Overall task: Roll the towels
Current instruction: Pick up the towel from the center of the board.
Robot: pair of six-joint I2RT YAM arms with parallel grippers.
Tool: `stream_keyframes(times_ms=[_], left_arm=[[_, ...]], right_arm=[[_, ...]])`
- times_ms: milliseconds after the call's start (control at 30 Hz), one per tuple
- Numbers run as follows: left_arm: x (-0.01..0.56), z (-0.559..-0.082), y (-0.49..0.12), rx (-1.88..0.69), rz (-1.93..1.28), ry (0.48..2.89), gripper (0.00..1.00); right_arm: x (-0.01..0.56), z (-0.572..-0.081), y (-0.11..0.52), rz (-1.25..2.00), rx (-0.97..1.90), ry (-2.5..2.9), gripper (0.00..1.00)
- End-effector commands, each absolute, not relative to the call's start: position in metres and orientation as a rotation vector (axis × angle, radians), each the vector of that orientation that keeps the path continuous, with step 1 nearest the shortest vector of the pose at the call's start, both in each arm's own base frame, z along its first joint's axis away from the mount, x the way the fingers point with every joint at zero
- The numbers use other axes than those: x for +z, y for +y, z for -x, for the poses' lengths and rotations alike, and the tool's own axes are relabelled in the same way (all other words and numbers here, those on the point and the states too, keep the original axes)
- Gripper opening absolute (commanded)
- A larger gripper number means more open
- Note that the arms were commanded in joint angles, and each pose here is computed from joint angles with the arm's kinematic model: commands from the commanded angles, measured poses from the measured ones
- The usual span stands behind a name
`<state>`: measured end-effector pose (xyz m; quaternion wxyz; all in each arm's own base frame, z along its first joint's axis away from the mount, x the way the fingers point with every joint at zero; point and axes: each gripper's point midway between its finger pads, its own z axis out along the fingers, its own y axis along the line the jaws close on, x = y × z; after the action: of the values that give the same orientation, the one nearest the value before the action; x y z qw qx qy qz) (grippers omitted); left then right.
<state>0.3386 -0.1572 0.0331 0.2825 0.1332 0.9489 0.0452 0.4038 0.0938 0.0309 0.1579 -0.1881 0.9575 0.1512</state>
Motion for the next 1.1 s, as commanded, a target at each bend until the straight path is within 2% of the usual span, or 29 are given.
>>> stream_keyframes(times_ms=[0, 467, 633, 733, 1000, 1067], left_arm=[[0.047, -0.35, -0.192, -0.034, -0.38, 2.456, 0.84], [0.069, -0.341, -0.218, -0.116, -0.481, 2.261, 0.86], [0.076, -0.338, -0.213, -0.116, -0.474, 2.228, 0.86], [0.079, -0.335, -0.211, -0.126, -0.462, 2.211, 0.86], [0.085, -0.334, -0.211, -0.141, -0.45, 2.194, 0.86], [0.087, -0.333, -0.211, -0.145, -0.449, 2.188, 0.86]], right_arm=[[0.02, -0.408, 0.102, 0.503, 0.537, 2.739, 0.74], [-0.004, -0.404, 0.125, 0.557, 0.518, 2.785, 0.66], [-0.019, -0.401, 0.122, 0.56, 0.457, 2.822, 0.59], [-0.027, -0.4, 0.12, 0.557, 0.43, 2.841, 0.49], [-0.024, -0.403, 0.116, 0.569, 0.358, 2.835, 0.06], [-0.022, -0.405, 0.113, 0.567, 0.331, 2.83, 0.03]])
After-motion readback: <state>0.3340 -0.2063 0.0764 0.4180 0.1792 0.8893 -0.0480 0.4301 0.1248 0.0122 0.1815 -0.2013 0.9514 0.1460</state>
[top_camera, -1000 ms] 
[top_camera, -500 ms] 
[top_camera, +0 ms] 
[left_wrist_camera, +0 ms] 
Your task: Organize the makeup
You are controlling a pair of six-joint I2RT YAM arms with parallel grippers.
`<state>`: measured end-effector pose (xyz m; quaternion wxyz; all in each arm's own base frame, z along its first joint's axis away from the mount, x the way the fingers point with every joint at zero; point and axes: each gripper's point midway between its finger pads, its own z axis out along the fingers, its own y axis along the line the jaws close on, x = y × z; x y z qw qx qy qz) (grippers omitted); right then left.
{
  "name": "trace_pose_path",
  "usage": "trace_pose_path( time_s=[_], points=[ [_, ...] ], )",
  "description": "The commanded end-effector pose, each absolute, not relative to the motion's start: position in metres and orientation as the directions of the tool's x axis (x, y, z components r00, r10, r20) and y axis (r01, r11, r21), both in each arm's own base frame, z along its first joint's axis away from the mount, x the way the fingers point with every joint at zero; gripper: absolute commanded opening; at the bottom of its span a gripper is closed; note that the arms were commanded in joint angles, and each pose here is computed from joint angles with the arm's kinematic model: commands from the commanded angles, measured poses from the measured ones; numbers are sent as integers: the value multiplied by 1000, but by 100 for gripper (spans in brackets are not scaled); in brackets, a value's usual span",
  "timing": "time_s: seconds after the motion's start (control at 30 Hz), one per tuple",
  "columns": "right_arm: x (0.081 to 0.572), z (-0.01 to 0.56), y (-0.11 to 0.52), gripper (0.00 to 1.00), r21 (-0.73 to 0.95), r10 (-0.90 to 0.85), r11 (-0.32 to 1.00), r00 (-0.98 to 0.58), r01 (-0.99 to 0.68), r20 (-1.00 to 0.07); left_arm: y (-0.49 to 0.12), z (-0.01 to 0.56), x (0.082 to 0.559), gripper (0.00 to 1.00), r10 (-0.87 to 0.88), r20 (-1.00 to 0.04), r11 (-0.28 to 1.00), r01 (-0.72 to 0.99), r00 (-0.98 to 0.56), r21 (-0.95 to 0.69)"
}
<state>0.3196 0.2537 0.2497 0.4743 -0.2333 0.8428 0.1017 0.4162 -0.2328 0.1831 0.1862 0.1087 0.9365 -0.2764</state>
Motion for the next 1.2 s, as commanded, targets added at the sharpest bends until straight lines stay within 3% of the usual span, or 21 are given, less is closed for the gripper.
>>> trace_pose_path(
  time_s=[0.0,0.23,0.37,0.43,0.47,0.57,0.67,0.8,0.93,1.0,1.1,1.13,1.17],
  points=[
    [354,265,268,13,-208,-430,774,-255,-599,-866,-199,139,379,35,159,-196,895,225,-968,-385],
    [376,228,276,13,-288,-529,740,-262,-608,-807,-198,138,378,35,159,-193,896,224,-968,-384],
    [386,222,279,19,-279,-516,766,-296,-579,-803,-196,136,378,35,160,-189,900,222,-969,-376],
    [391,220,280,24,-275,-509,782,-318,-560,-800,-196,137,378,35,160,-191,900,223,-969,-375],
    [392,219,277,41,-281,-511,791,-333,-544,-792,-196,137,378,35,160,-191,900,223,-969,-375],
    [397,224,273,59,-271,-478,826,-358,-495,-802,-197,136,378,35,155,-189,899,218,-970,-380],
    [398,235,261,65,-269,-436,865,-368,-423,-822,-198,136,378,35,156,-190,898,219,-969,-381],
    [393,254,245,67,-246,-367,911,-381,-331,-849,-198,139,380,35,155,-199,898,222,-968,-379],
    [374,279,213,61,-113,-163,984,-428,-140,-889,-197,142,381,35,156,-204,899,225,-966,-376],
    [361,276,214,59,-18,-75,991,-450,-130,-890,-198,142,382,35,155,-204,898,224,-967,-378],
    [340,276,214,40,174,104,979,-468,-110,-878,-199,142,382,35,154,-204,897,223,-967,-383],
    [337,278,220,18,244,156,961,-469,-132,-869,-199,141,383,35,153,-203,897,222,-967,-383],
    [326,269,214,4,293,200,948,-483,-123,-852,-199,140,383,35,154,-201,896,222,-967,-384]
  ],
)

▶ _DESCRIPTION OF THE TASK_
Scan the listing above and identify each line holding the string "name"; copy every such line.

▶ _SOLUTION_
- The usual span stands behind a name
  "name": "trace_pose_path",

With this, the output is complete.